• **Exercise brief**:
Repeat every line of the data verbatim.

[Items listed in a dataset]
::::::::::
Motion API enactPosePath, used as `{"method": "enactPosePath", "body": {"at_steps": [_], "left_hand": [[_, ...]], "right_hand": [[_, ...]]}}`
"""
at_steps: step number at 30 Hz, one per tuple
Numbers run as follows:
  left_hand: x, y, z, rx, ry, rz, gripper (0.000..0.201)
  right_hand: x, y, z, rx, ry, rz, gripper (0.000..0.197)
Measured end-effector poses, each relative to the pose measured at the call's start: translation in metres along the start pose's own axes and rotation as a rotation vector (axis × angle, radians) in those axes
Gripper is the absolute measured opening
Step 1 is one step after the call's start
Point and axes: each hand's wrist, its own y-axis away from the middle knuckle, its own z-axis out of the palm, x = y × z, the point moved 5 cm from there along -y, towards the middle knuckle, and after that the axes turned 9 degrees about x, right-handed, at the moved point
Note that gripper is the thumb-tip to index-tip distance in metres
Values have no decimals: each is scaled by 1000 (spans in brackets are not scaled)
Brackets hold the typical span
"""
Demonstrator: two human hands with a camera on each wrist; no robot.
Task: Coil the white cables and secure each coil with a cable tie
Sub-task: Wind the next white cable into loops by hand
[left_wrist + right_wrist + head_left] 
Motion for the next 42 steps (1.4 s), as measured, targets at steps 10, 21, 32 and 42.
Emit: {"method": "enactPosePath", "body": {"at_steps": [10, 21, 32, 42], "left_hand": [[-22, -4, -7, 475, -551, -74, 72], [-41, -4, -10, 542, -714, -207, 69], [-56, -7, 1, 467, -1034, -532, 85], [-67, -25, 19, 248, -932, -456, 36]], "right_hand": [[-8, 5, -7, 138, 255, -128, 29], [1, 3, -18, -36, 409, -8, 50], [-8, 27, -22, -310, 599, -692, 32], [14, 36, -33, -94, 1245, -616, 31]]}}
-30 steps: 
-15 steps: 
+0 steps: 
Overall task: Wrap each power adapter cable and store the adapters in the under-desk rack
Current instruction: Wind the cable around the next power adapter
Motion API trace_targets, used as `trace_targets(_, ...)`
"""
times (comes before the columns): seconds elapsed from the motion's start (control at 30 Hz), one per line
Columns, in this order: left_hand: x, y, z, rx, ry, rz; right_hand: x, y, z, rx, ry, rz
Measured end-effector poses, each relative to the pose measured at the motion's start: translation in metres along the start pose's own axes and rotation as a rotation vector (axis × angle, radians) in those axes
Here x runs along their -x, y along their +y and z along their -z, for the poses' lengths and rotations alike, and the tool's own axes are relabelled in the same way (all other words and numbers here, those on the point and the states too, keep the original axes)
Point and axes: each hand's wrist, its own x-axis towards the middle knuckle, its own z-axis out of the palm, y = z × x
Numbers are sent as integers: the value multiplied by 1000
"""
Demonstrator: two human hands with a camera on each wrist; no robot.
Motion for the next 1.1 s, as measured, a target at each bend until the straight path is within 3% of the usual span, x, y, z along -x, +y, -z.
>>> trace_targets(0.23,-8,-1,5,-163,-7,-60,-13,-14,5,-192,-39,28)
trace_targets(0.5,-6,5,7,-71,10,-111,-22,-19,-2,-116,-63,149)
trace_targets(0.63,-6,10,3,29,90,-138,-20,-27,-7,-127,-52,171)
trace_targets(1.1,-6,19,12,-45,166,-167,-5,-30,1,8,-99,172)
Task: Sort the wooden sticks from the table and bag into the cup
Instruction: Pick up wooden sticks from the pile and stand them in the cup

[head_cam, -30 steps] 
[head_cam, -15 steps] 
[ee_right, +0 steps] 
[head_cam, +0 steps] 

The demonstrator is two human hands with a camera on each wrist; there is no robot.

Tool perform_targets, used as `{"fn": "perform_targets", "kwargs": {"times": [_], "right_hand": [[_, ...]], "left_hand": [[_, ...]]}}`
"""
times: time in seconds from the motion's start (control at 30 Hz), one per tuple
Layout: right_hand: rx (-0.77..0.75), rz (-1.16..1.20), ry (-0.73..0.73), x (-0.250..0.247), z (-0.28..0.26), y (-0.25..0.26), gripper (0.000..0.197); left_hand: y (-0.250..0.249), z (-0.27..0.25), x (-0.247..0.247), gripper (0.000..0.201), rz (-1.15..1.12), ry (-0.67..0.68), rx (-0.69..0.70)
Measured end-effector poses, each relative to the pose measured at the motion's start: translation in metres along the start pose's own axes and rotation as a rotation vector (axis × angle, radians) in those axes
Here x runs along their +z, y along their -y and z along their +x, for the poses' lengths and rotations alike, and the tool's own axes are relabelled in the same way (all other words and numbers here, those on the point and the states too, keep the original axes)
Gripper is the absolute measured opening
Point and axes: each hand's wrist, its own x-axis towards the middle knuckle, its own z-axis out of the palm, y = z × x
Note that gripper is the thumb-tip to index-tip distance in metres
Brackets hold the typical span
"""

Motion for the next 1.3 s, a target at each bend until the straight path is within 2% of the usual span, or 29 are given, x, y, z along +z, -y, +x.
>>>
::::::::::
• **Task response**:
Motion API enactPosePath, used as `{"method": "enactPosePath", "body": {"at_steps": [_], "left_hand": [[_, ...]], "right_hand": [[_, ...]]}}`
"""
at_steps: step number at 30 Hz, one per tuple
Numbers run as follows:
  left_hand: x, y, z, rx, ry, rz, gripper (0.000..0.201)
  right_hand: x, y, z, rx, ry, rz, gripper (0.000..0.197)
Measured end-effector poses, each relative to the pose measured at the call's start: translation in metres along the start pose's own axes and rotation as a rotation vector (axis × angle, radians) in those axes
Gripper is the absolute measured opening
Step 1 is one step after the call's start
Point and axes: each hand's wrist, its own y-axis away from the middle knuckle, its own z-axis out of the palm, x = y × z, the point moved 5 cm from there along -y, towards the middle knuckle, and after that the axes turned 9 degrees about x, right-handed, at the moved point
Note that gripper is the thumb-tip to index-tip distance in metres
Values have no decimals: each is scaled by 1000 (spans in brackets are not scaled)
Brackets hold the typical span
"""
Demonstrator: two human hands with a camera on each wrist; no robot.
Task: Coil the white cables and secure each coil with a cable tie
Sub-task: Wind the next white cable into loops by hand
[left_wrist + right_wrist + head_left] 
Motion for the next 42 steps (1.4 s), as measured, targets at steps 10, 21, 32 and 42.
Emit: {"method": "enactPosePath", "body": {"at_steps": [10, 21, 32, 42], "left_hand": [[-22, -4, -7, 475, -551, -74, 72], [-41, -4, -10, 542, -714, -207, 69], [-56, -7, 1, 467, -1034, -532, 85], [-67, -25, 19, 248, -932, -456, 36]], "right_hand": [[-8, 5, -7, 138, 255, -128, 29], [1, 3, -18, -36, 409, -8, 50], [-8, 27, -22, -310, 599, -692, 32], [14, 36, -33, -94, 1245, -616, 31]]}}
-30 steps: 
-15 steps: 
+0 steps: 
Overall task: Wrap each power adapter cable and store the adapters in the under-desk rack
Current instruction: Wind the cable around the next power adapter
Motion API trace_targets, used as `trace_targets(_, ...)`
"""
times (comes before the columns): seconds elapsed from the motion's start (control at 30 Hz), one per line
Columns, in this order: left_hand: x, y, z, rx, ry, rz; right_hand: x, y, z, rx, ry, rz
Measured end-effector poses, each relative to the pose measured at the motion's start: translation in metres along the start pose's own axes and rotation as a rotation vector (axis × angle, radians) in those axes
Here x runs along their -x, y along their +y and z along their -z, for the poses' lengths and rotations alike, and the tool's own axes are relabelled in the same way (all other words and numbers here, those on the point and the states too, keep the original axes)
Point and axes: each hand's wrist, its own x-axis towards the middle knuckle, its own z-axis out of the palm, y = z × x
Numbers are sent as integers: the value multiplied by 1000
"""
Demonstrator: two human hands with a camera on each wrist; no robot.
Motion for the next 1.1 s, as measured, a target at each bend until the straight path is within 3% of the usual span, x, y, z along -x, +y, -z.
>>> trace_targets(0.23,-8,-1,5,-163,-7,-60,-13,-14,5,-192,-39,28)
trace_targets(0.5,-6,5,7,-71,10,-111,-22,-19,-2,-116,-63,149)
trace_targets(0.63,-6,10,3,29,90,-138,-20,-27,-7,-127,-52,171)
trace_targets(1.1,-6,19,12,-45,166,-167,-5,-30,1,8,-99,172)
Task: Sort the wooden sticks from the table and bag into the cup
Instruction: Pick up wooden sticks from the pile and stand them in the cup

[head_cam, -30 steps] 
[head_cam, -15 steps] 
[ee_right, +0 steps] 
[head_cam, +0 steps] 

The demonstrator is two human hands with a camera on each wrist; there is no robot.

Tool perform_targets, used as `{"fn": "perform_targets", "kwargs": {"times": [_], "right_hand": [[_, ...]], "left_hand": [[_, ...]]}}`
"""
times: time in seconds from the motion's start (control at 30 Hz), one per tuple
Layout: right_hand: rx (-0.77..0.75), rz (-1.16..1.20), ry (-0.73..0.73), x (-0.250..0.247), z (-0.28..0.26), y (-0.25..0.26), gripper (0.000..0.197); left_hand: y (-0.250..0.249), z (-0.27..0.25), x (-0.247..0.247), gripper (0.000..0.201), rz (-1.15..1.12), ry (-0.67..0.68), rx (-0.69..0.70)
Measured end-effector poses, each relative to the pose measured at the motion's start: translation in metres along the start pose's own axes and rotation as a rotation vector (axis × angle, radians) in those axes
Here x runs along their +z, y along their -y and z along their +x, for the poses' lengths and rotations alike, and the tool's own axes are relabelled in the same way (all other words and numbers here, those on the point and the states too, keep the original axes)
Gripper is the absolute measured opening
Point and axes: each hand's wrist, its own x-axis towards the middle knuckle, its own z-axis out of the palm, y = z × x
Note that gripper is the thumb-tip to index-tip distance in metres
Brackets hold the typical span
"""

Motion for the next 1.3 s, a target at each bend until the straight path is within 2% of the usual span, or 29 are given, x, y, z along +z, -y, +x.
>>>

This exercise is finished.